* _What you are asked to do_
Go over the entries below line by line, copying each one that contains the word "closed".

═══ Given data

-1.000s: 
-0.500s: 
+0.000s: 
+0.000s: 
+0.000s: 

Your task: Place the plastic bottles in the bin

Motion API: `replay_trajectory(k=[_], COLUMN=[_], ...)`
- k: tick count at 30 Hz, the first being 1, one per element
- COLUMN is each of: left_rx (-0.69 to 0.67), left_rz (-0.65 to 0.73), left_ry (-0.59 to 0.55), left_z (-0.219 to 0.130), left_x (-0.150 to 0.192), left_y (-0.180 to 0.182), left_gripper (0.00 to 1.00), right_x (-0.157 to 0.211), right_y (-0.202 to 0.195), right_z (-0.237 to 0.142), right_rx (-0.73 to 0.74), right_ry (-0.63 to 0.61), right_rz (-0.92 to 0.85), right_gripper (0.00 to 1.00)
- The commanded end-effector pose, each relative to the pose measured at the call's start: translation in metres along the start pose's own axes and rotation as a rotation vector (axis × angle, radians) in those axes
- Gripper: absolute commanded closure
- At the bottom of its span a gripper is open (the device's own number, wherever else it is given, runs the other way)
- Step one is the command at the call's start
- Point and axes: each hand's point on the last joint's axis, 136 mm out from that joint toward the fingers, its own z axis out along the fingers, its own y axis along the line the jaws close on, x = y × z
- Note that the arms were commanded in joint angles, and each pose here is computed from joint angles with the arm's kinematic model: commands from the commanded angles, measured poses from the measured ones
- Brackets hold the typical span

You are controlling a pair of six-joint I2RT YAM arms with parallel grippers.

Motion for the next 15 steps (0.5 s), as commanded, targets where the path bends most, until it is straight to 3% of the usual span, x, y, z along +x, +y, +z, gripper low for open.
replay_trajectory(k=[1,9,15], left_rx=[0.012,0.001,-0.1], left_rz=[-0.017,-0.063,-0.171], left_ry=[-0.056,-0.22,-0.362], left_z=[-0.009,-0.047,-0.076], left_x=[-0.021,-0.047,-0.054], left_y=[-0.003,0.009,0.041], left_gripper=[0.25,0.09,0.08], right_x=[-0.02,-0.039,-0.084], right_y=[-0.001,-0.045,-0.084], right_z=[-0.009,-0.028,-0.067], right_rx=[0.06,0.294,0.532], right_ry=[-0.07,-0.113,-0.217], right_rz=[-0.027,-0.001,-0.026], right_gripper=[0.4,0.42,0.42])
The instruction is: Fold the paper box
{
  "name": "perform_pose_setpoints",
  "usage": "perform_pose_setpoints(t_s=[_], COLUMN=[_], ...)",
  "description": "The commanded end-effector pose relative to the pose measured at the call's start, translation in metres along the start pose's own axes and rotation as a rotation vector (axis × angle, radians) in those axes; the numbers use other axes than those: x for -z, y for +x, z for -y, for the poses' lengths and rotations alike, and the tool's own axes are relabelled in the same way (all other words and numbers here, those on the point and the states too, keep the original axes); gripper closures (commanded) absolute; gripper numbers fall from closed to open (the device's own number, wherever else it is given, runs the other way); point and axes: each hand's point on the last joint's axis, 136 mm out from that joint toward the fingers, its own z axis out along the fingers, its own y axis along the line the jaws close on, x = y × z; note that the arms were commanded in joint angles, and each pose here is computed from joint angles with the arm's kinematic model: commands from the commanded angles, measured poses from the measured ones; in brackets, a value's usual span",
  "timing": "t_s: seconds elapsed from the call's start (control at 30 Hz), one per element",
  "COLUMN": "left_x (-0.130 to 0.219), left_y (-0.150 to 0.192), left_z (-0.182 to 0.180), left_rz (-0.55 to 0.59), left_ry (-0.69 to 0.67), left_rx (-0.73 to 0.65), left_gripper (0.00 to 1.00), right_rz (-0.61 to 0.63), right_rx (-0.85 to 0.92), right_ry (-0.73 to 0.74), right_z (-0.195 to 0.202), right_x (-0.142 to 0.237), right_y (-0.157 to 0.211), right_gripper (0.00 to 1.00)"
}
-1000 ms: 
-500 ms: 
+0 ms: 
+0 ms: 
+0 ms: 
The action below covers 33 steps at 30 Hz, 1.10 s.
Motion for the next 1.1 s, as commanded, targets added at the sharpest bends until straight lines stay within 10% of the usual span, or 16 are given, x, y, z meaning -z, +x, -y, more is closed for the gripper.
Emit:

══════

* _Answer below_
  "description": "The commanded end-effector pose relative to the pose measured at the call's start, translation in metres along the start pose's own axes and rotation as a rotation vector (axis × angle, radians) in those axes; the numbers use other axes than those: x for -z, y for +x, z for -y, for the poses' lengths and rotations alike, and the tool's own axes are relabelled in the same way (all other words and numbers here, those on the point and the states too, keep the original axes); gripper closures (commanded) absolute; gripper numbers fall from closed to open (the device's own number, wherever else it is given, runs the other way); point and axes: each hand's point on the last joint's axis, 136 mm out from that joint toward the fingers, its own z axis out along the fingers, its own y axis along the line the jaws close on, x = y × z; note that the arms were commanded in joint angles, and each pose here is computed from joint angles with the arm's kinematic model: commands from the commanded angles, measured poses from the measured ones; in brackets, a value's usual span",
Motion for the next 1.1 s, as commanded, targets added at the sharpest bends until straight lines stay within 10% of the usual span, or 16 are given, x, y, z meaning -z, +x, -y, more is closed for the gripper.

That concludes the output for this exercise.